Infine, dal 19 gennaio 2023, le istituzioni statali della Repubblica dell’Artsakh hanno dovuto passare a una modalità operativa speciale, che richiede l’imposizione di alcune restrizioni e modifiche. Nella situazione di una crisi energetica in atto e nel tentativo di garantire il funzionamento ininterrotto di strutture e servizi vitali, nonché soddisfare il fabbisogno energetico di base della popolazione il più a lungo possibile, solo i dipendenti il cui lavoro richiede la loro presenza fisica sul posto di lavoro possono recarsi al lavoro; altri dovranno svolgere le proprie mansioni lavorative da remoto. È stata implementata una serie di altre modifiche, tra cui il raggruppamento dei dipendenti in una sola stanza e altre misure ancora, per utilizzare l’elettricità nel modo più efficiente possibile.

  • Impatto sull’ambiente e sulla raccolta dei rifiuti

In assenza di fornitura di gas, c’è un forte aumento dell’uso del legno da parte della popolazione per fornire riscaldamento e altre condizioni di vita alle case. Di conseguenza, la deforestazione è un rischio reale in quanto il ricorso al legno come fonte di riscaldamento probabilmente causerà un significativo impoverimento delle foreste, che avrà sicuramente un impatto sull’ambiente.

Secondo le informazioni ricevute dal comune di Stepanakert e dalle amministrazioni di tutte le regioni, ci sono problemi con la raccolta dei rifiuti nelle comunità. Le macchine e le attrezzature utilizzate per la raccolta dei rifiuti funzionano prevalentemente a gas e non è possibile passare ad altri combustibili.

Infine, sorgeranno gravi problemi ambientali dovuti al fatto che, in assenza di approvvigionamento di gas e di altre fonti energetiche, l’acqua del bacino di Sarsang viene necessariamente utilizzata oltre i suoi limiti naturali. Ciò significa che in primavera e in estate, quando l’acqua dell’invaso di Sarsang viene utilizzata per l’irrigazione, l’invaso si esaurirà pericolosamente e ci sarà un problema di approvvigionamento idrico. È interessante notare che l’acqua del bacino idrico di Sarsang viene utilizzata principalmente per l’irrigazione dei territori sotto il controllo dell’Azerbaigian e, con il blocco e l’interruzione delle infrastrutture per cacciare gli armeni indigeni dell’Artsakh, l’Azerbaigian non solo infligge danni agli armeni dell’Artsakh, ma rischia anche di danneggiare i propri cittadini.

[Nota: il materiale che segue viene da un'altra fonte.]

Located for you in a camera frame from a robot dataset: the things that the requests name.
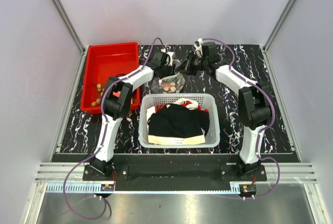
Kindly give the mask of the clear zip top bag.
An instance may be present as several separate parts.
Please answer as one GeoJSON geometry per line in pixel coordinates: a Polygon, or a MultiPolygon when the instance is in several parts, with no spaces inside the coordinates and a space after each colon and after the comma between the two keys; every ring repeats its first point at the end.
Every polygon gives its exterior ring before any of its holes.
{"type": "MultiPolygon", "coordinates": [[[[178,67],[181,64],[181,62],[175,56],[173,59],[173,63],[176,64],[176,67],[178,67]]],[[[174,75],[164,78],[157,78],[157,77],[154,78],[152,81],[151,90],[154,93],[163,93],[163,94],[179,93],[183,89],[184,85],[185,85],[185,78],[183,74],[175,73],[174,71],[174,75]],[[176,87],[175,92],[169,91],[170,85],[176,87]]]]}

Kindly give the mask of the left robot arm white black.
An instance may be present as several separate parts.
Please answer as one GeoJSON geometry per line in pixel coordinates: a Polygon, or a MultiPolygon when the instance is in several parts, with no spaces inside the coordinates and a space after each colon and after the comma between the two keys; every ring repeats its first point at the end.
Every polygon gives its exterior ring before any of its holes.
{"type": "Polygon", "coordinates": [[[133,92],[173,67],[174,52],[156,51],[151,59],[122,77],[110,77],[101,99],[102,125],[96,151],[89,165],[100,180],[112,175],[111,160],[120,123],[129,111],[133,92]]]}

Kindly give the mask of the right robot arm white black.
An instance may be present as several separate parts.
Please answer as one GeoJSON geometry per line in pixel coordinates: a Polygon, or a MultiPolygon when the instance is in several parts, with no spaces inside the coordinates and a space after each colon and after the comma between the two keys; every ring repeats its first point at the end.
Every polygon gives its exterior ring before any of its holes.
{"type": "Polygon", "coordinates": [[[233,62],[221,60],[218,44],[213,38],[198,39],[195,50],[177,67],[176,71],[194,76],[205,71],[238,96],[238,116],[244,127],[242,148],[236,163],[236,174],[241,180],[249,180],[260,170],[260,146],[266,129],[275,121],[275,108],[269,96],[267,83],[247,78],[233,68],[233,62]]]}

OSSERVAZIONI E RACCOMANDAZIONI CONCLUSIVE

Alla luce del blocco di 42 giorni [al 23 gennaio, NdT] dell’Artsakh da parte dell’Azerbaigian – e come risultato dell’attacco alle infrastrutture vitali dell’Artsakh, come le sue forniture di gas ed elettricità e la sua connessione Internet – la Repubblica dell’Artsakh si è trovata in una situazione senza precedenti e in una crisi energetica pericolosa per la vita. Come risultato del taglio da parte dell’Azerbaigian dell’unico naturale gasdotto dall’Armenia all’Artsakh e dell’unica linea elettrica dall’Armenia all’Artsakh , le istituzioni mediche nell’Artsakh non sono in grado di fornire cure mediche di base, le attività delle istituzioni educative sono sospese e il lavoro degli enti e delle agenzie statali è interrotto. La mancanza di carburante ed energia per persone, istituzioni e veicoli sconvolge la vita della popolazione ed è progettata per generare un completo collasso del sostentamento, della sicurezza alimentare ed energetica e di tutta la logistica nel Paese.

La strada Stepanakert-Goris, l’unica strada che collega l’Artsakh con l’Armenia e il mondo esterno, è di grande importanza umanitaria. Il suo blocco sta causando, e causerà ulteriormente, gravi conseguenze umanitarie per l’intera popolazione dell’Artsakh. Inoltre, ostacola direttamente qualsiasi colloquio di pace e iniziativa pacificatrice nella regione e mina fondamentalmente la fiducia internazionale e regionale.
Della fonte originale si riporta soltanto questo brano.